» PROBLEM DESCRIPTION: Reproduce the closing part of the entries exactly: the line with "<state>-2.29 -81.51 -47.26" and all lines after it, ending with the last line, and nothing else.

» DATA RECORDS:

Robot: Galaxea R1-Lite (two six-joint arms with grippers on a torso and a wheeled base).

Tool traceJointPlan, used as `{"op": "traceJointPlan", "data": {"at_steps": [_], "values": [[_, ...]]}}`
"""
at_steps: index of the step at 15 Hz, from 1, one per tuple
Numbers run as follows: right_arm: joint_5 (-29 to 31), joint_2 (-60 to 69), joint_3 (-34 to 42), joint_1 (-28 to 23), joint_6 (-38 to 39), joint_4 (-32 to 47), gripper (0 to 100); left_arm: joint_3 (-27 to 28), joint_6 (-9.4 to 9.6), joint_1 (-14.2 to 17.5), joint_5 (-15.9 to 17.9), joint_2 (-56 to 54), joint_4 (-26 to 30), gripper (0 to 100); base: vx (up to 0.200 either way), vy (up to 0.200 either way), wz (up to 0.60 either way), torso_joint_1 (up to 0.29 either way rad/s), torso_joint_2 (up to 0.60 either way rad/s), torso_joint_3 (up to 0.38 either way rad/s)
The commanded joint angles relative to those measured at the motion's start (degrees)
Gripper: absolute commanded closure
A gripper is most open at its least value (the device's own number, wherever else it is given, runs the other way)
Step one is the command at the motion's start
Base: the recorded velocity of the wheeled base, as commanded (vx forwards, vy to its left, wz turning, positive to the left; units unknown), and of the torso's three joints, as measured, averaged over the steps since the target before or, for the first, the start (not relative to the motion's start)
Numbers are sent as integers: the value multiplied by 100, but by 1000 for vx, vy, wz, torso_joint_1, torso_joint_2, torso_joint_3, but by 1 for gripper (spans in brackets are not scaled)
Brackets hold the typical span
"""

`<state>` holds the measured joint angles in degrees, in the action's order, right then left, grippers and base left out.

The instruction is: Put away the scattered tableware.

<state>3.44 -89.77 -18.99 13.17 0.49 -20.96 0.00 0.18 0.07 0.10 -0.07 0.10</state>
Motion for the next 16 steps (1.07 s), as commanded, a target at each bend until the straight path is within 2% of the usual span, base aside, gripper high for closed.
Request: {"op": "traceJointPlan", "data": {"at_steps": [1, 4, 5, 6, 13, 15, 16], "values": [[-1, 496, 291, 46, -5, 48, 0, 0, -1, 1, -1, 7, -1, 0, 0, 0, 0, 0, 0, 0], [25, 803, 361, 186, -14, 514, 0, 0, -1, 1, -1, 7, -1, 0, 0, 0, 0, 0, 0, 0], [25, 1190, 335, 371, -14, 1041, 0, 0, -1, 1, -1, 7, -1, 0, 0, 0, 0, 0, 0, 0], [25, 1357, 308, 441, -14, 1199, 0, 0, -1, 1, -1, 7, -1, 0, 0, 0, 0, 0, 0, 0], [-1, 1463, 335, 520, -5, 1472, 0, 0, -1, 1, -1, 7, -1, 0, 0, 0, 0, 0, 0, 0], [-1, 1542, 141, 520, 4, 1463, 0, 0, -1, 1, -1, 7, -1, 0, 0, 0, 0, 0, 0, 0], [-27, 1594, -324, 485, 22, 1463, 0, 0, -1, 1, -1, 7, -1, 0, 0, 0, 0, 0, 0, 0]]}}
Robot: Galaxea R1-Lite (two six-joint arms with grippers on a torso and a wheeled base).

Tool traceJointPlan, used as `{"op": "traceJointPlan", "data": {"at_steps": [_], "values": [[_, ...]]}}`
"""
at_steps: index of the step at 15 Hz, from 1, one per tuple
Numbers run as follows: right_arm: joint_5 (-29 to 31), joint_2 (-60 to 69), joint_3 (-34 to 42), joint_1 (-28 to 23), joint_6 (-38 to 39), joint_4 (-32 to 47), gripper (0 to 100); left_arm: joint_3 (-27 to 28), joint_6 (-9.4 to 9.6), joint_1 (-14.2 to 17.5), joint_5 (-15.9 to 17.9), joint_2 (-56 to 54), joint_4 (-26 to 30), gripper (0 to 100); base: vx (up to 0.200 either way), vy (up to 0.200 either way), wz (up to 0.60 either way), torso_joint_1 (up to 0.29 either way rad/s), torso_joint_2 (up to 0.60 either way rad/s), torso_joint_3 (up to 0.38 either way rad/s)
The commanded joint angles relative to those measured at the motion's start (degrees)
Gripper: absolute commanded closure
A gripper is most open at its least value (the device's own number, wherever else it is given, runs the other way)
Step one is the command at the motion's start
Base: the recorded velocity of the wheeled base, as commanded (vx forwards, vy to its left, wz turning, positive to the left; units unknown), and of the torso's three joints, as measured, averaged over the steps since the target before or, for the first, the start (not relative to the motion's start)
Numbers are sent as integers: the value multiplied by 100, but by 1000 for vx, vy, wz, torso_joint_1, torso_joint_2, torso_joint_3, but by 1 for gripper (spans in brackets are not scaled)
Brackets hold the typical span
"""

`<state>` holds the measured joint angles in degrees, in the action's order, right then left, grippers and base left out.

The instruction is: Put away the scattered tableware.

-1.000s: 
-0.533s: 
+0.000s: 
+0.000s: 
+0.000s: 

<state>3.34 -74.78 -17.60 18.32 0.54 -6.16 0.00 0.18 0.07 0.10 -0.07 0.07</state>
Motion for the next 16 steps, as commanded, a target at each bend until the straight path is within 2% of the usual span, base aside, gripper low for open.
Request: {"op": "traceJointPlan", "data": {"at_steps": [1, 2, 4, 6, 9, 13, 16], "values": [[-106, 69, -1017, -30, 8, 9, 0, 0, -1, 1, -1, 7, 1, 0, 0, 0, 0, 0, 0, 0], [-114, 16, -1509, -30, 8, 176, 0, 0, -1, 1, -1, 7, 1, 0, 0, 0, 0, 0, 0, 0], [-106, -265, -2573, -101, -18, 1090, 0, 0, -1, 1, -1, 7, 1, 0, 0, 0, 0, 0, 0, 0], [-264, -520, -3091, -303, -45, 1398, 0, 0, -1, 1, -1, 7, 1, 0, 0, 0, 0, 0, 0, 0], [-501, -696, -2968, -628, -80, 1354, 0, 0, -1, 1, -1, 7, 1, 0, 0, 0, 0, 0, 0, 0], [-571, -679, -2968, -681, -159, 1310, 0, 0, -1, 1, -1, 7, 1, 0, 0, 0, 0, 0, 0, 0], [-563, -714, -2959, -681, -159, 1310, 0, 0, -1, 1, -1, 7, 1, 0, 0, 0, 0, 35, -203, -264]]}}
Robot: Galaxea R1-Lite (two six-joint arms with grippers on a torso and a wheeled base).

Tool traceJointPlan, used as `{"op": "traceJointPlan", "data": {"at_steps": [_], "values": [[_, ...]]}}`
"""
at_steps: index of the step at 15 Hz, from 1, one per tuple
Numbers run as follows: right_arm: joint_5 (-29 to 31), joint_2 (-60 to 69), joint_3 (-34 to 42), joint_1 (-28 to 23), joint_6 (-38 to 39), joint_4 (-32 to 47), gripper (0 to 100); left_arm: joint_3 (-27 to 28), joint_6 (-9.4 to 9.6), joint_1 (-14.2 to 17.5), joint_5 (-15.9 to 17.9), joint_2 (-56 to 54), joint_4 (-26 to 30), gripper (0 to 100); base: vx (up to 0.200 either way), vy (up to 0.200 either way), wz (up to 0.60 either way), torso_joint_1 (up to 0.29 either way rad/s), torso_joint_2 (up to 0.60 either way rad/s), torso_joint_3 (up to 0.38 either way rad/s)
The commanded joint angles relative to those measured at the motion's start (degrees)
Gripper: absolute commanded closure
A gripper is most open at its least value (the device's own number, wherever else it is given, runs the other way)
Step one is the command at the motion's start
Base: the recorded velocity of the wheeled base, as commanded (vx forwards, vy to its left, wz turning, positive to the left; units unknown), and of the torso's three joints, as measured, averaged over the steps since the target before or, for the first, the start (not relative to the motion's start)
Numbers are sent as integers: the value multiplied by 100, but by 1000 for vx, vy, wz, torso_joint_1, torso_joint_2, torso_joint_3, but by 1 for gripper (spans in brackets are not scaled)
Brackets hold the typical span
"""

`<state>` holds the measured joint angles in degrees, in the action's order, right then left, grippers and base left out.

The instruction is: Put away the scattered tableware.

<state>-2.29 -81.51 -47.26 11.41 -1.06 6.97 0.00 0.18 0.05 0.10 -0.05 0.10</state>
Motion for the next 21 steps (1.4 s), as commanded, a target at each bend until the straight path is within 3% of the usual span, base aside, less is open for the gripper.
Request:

» ANSWER AREA:
<state>-2.29 -81.51 -47.26 11.41 -1.06 6.97 0.00 0.18 0.05 0.10 -0.05 0.10</state>
Motion for the next 21 steps (1.4 s), as commanded, a target at each bend until the straight path is within 3% of the usual span, base aside, less is open for the gripper.
Request:

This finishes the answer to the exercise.